# Hrbt 5-15



## AL_N_VB (Apr 3, 2002)

Launched @ 12pm.........windy...a lil chop...water semi clean,slight incomin tide...........

The croakers won the day...No blues a few dink stripers...but the croakers were thick......Hit my flounder rig,with skirt,hit my jig with a Fin-ess,hit my jig with a piece of strip croaker.


Had 2 nice flatties @ about 5pm....they looked @ least 17 to 18 inches,hit the jig head with croaker strip..........lost both fish...really wished I brought a net..multiple cookie cutters all day...but to short ta even wink @  

Really windy and tha water had a nice chop...but knock on wood....no dip in tha drink,yet  


Plannin on hittin GV tomorrow in tha early AM


----------



## Cdog (Mar 18, 2002)

Nserch4Drum said:


> Launched @ 12pm.........windy...a lil chop...water semi clean,slight incomin tide...........
> 
> The croakers won the day...No blues a few dink stripers...but the croakers were thick......Hit my flounder rig,with skirt,hit my jig with a Fin-ess,hit my jig with a piece of strip croaker.
> 
> ...


Hey Al ya doing that time traveling thing again???? Today is th 14th. Hope ya do as well tomorrow or today whichever way you see it.


----------



## The Bucket (Mar 4, 2001)

Alas and Alice, my good friend Al has gone over to the Yak side  

Could have used ya on the beach today to help wade thru the critters  

Next time @ HRBT bum some of that magic flattie bait of Capt. Scott and get the net  

Sand, Plank & Boat Ho,

`bucket


----------



## AL_N_VB (Apr 3, 2002)

Cdog said:


> Hey Al ya doing that time traveling thing again???? Today is th 14th. Hope ya do as well tomorrow or today whichever way you see it.

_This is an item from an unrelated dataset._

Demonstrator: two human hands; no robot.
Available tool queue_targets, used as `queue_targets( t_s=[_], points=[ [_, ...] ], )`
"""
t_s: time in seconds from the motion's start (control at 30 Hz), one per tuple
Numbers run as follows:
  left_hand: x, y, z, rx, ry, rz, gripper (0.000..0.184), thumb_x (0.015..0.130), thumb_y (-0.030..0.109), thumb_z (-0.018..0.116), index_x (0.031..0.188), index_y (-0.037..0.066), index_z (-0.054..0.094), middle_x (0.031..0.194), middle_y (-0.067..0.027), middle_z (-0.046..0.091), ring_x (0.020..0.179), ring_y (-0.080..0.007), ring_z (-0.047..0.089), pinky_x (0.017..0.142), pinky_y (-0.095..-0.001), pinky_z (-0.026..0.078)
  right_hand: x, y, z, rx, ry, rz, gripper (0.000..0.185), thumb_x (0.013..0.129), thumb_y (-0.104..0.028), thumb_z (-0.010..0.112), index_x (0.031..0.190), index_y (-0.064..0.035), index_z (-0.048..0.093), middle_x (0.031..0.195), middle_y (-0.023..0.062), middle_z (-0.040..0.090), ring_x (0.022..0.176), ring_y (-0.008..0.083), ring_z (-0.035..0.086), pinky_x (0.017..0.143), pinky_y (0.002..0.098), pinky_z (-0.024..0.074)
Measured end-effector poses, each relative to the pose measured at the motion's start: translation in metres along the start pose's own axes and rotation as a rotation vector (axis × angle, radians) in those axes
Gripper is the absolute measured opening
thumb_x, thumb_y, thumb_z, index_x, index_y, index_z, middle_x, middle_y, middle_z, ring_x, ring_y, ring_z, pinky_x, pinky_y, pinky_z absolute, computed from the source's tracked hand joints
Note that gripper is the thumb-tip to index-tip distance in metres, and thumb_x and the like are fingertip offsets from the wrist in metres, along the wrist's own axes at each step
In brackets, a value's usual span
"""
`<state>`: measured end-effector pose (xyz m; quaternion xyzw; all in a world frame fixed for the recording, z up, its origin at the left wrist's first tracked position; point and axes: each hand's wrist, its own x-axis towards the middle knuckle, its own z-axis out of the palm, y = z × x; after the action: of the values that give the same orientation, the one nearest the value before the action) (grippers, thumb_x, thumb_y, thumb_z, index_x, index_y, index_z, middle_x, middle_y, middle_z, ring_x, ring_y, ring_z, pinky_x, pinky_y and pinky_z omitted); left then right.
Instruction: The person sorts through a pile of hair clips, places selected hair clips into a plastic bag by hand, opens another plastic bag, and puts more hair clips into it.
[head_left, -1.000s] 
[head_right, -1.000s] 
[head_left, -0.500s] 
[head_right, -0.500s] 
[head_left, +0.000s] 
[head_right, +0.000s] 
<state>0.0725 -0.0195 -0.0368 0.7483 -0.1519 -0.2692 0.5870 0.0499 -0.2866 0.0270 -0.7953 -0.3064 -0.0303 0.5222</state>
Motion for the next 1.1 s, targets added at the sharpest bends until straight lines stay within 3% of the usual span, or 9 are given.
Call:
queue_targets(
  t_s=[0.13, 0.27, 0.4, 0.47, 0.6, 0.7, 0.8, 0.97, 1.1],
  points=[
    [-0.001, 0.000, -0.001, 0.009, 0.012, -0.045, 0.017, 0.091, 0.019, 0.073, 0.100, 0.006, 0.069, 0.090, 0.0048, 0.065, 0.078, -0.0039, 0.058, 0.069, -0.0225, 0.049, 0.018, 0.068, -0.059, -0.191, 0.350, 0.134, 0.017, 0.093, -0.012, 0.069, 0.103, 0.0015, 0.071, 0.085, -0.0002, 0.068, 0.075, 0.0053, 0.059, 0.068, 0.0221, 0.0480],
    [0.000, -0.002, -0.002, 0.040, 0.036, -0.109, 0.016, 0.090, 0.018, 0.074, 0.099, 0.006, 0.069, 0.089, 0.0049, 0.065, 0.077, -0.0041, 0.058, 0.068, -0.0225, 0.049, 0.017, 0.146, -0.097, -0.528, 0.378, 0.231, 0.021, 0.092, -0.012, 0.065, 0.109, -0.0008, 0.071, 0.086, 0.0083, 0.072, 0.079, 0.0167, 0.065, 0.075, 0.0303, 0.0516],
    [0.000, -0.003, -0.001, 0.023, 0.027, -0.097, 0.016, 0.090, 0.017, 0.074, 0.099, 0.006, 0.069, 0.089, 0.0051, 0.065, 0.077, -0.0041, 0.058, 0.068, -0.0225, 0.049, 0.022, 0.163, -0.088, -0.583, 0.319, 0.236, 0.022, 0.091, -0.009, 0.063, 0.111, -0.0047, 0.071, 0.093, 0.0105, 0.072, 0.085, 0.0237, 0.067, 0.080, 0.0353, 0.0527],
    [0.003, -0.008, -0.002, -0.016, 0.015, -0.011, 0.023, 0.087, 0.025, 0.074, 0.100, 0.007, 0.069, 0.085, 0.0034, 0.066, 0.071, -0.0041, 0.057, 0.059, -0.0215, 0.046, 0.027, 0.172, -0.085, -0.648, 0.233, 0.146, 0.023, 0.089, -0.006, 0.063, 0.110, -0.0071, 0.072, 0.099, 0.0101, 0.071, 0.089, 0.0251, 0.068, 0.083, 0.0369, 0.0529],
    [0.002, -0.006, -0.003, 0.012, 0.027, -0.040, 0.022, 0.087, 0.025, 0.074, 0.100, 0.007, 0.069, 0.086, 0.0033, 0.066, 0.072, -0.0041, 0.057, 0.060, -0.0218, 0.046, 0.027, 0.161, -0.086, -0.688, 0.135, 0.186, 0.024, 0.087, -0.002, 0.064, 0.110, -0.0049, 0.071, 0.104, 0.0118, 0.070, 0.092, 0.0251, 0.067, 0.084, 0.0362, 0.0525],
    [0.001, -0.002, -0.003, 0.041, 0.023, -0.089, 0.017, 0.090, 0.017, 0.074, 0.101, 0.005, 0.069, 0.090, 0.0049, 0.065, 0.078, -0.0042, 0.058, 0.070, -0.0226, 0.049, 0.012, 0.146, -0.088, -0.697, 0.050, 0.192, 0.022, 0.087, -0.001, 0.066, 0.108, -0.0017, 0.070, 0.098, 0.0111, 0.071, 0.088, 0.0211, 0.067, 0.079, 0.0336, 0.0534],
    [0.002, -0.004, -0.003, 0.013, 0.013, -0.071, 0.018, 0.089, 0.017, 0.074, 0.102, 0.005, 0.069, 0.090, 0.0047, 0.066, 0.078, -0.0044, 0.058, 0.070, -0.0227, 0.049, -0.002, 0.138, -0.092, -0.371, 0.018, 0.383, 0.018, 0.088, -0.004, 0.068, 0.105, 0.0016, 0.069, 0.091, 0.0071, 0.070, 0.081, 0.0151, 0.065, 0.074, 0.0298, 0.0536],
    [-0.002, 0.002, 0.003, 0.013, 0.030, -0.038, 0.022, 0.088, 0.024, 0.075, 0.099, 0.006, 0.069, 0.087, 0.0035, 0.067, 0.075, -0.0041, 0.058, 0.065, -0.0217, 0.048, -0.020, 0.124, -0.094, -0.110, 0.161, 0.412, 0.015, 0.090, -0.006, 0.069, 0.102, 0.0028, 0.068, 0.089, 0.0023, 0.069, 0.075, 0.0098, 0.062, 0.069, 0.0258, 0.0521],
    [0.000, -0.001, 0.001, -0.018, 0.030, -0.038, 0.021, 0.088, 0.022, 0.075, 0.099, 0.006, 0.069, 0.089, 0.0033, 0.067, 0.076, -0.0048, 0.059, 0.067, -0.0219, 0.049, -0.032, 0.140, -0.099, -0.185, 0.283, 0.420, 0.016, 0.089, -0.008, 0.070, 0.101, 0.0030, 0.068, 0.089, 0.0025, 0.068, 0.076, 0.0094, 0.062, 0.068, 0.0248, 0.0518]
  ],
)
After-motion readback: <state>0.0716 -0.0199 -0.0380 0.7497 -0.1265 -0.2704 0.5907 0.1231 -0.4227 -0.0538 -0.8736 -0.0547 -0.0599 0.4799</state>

As much sun I got yesterday......surprised I even typed a report..........


----------



## erfisher (Feb 9, 2004)

Al, 

Forget the net on your yak. I use a hand gaf. I lost a 20 some year old one I had the other day so I made a new one with a #12 hook and broom handle. It looks like something captain Ahab would have used. I will put up a picture when I get a chance.


----------



## ruthless (Sep 5, 2003)

IN VA it is illegal to gaff a striper, I prefer the lip grippers.


----------



## erfisher (Feb 9, 2004)

Ruthless, 

I never said gaff a striper. For them you just stick your hand in his mouth. Probably not a good idea for trout, flounder, or blues. The lip grippers look nice too. I just can't make one of those for $3.


----------



## Caught Myself (Sep 14, 2004)

You can buy a pocket lip gripper at Bass Pro Shops for $18.95. Please don't gaff a fish if you're not going to keep it.


----------



## erfisher (Feb 9, 2004)

??????????????????????????????? If I'm not going to keep it I don't really care if it gets off when I am trying to pull it in the boat. I take some pictures of fish but if I miss one, I'll live. If my friends don't believe me, then oh well. The gaff is meant for fish I intend to eat.


----------



## Caught Myself (Sep 14, 2004)

erfisher said:


> ???????????????????????????????


Oh, you don't know what I'm talking about? You ever gaff a fish and then find out it's an inch short of legal? Now you're faced with keeping a fish that you know is going to die and getting busted or throw it back to die. Of course, gaffing them in the lower jaw doesn't hurt them, right?  Gaff on, dude.


----------



## reelrebel18 (Oct 13, 2004)

as long as you dont gaff through any vital organs the fish will survive most of the time


----------



## erfisher (Feb 9, 2004)

Well, I have not gaffed one yet that turned out to be undersized. If the fish is iffy, I just pull him over the side. That works 95% of the time anyway. It just won't work if you have a big one. And if I decide to gaff a fish, I don't care where it lands as long as it sticks him somewhere.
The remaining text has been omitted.